Dallo Spirito Santo per i padri sinodali chiediamo, innanzitutto, il
dono dell’ascolto: ascolto di Dio, fino a sentire con Lui il
grido del popolo; ascolto del popolo, fino a respirarvi la volontà a cui
Dio ci chiama. Accanto all’ascolto, invochiamo la disponibilità a un confronto
sincero, aperto e fraterno, che ci porti a farci carico con
responsabilità pastorale degli interrogativi che questo cambiamento
d’epoca porta con sé. Lasciamo che si riversino nel nostro cuore, senza
mai perdere la pace, ma con la serena fiducia che a suo tempo non
mancherà il Signore di ricondurre a unità. La storia della Chiesa - lo
sappiamo - non ci racconta forse di tante situazioni analoghe, che i
nostri padri hanno saputo superare con ostinata pazienza e creatività?
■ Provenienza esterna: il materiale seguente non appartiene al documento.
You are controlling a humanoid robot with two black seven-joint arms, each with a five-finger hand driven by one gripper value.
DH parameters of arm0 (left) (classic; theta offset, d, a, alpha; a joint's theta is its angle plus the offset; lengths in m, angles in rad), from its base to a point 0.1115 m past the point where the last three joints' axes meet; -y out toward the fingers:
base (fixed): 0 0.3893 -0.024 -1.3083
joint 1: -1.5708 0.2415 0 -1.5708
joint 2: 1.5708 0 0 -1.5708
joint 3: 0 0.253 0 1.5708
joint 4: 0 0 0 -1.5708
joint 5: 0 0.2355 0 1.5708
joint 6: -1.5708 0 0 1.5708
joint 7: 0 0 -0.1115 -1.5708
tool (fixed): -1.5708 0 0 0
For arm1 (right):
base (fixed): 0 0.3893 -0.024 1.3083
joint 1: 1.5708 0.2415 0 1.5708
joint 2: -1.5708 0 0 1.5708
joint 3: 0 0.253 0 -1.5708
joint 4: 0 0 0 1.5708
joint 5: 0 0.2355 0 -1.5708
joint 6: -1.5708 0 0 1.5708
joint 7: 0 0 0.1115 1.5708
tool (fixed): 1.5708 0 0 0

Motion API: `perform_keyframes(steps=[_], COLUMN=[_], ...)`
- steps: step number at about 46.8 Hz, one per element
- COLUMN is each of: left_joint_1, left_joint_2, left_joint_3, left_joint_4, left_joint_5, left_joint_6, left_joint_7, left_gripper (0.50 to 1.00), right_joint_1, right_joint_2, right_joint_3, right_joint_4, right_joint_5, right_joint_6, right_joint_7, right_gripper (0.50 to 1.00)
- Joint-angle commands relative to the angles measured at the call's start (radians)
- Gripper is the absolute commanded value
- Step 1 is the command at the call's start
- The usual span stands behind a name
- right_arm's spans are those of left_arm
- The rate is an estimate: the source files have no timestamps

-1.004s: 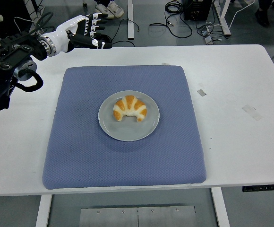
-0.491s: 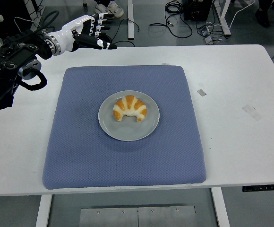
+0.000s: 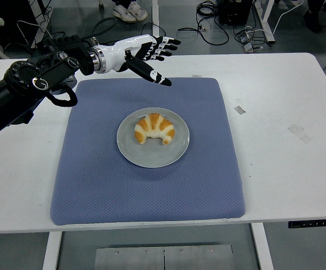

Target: Place the bread on the table

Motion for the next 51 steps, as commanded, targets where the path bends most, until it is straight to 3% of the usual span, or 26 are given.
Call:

Il segreto sta in uno sguardo: ed è il terzo dono che
imploriamo con la nostra preghiera. Perché, se davvero intendiamo
verificare il nostro passo sul terreno delle sfide contemporanee, la
condizione decisiva è mantenere fisso lo sguardo su Gesù Cristo, sostare
nella contemplazione e nell’adorazione del suo volto. Se assumeremo il
suo modo di pensare, di vivere e di relazionarsi, non faticheremo a
tradurre il lavoro sinodale in indicazioni e percorsi per la pastorale
della persona e della famiglia. Infatti, ogni volta che torniamo alla
fonte dell’esperienza cristiana si aprono strade nuove e possibilità
impensate. È quanto lascia intuire l’indicazione evangelica: “Qualsiasi
cosa vi dica, fatela” (Gv 2,5). Sono parole che contengono il
testamento spirituale di Maria, “amica sempre attenta perché non venga a
mancare il vino nella nostra vita” (Esort. ap. Evangelii gaudium, 286). Facciamole nostre!
A quel punto le tre cose: il nostro ascolto e il nostro confronto sulla famiglia, amata con lo sguardo
di Cristo, diventeranno un’occasione provvidenziale con cui rinnovare -
sull’esempio di San Francesco - la Chiesa e la società. Con la gioia
del Vangelo ritroveremo il passo di una Chiesa riconciliata e
misericordiosa, povera e amica dei poveri; una Chiesa in grado di
“vincere con pazienza e amore le afflizioni e le difficoltà che le
vengono sia da dentro che da fuori” (Conc. Ecum. Vat. II, Cost. dogm.
sulla Chiesa Lumen gentium, 8).
Possa soffiare il Vento della Pentecoste sui lavori sinodali, sulla
Chiesa, sull’umanità intera. Sciolga i nodi che impediscono alle persone
di incontrarsi, sani le ferite che sanguinano, tanto, riaccenda la
speranza; c’è tanta gente senza speranza! Ci conceda quella carità
creativa che consente di amare come Gesù ha amato. E il nostro annuncio
ritroverà la vivacità e il dinamismo dei primi missionari del Vangelo.